Repeat the data exactly as it stands.
Segment Start: DATASET SECTION
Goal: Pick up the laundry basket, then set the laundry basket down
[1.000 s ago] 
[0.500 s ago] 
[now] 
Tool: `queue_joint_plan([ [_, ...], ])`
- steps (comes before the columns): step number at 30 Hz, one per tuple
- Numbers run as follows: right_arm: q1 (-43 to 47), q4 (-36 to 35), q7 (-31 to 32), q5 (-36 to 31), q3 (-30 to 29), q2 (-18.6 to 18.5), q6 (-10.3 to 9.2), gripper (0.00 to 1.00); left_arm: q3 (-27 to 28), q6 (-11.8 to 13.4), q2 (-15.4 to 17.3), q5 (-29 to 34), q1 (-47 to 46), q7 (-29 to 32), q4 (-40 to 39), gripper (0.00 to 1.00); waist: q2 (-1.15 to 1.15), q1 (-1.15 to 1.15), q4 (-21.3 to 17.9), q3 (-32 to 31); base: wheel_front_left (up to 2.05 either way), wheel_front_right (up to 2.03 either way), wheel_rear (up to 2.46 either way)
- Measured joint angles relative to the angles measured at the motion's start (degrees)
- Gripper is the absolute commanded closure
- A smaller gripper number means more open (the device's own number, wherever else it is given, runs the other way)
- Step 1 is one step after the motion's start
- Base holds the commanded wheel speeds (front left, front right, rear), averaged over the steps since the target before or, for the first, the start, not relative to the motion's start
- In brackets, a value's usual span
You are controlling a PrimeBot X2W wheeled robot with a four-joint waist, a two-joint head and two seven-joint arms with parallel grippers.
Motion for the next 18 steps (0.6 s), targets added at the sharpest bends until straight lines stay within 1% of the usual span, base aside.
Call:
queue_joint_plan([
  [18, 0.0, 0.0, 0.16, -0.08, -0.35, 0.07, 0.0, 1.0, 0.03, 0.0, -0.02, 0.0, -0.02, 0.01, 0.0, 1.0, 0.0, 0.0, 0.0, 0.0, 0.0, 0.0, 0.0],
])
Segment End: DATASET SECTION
WRITTEN RESPONSE -
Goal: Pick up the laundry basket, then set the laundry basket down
[1.000 s ago] 
[0.500 s ago] 
[now] 
Tool: `queue_joint_plan([ [_, ...], ])`
- steps (comes before the columns): step number at 30 Hz, one per tuple
- Numbers run as follows: right_arm: q1 (-43 to 47), q4 (-36 to 35), q7 (-31 to 32), q5 (-36 to 31), q3 (-30 to 29), q2 (-18.6 to 18.5), q6 (-10.3 to 9.2), gripper (0.00 to 1.00); left_arm: q3 (-27 to 28), q6 (-11.8 to 13.4), q2 (-15.4 to 17.3), q5 (-29 to 34), q1 (-47 to 46), q7 (-29 to 32), q4 (-40 to 39), gripper (0.00 to 1.00); waist: q2 (-1.15 to 1.15), q1 (-1.15 to 1.15), q4 (-21.3 to 17.9), q3 (-32 to 31); base: wheel_front_left (up to 2.05 either way), wheel_front_right (up to 2.03 either way), wheel_rear (up to 2.46 either way)
- Measured joint angles relative to the angles measured at the motion's start (degrees)
- Gripper is the absolute commanded closure
- A smaller gripper number means more open (the device's own number, wherever else it is given, runs the other way)
- Step 1 is one step after the motion's start
- Base holds the commanded wheel speeds (front left, front right, rear), averaged over the steps since the target before or, for the first, the start, not relative to the motion's start
- In brackets, a value's usual span
You are controlling a PrimeBot X2W wheeled robot with a four-joint waist, a two-joint head and two seven-joint arms with parallel grippers.
Motion for the next 18 steps (0.6 s), targets added at the sharpest bends until straight lines stay within 1% of the usual span, base aside.
Call:
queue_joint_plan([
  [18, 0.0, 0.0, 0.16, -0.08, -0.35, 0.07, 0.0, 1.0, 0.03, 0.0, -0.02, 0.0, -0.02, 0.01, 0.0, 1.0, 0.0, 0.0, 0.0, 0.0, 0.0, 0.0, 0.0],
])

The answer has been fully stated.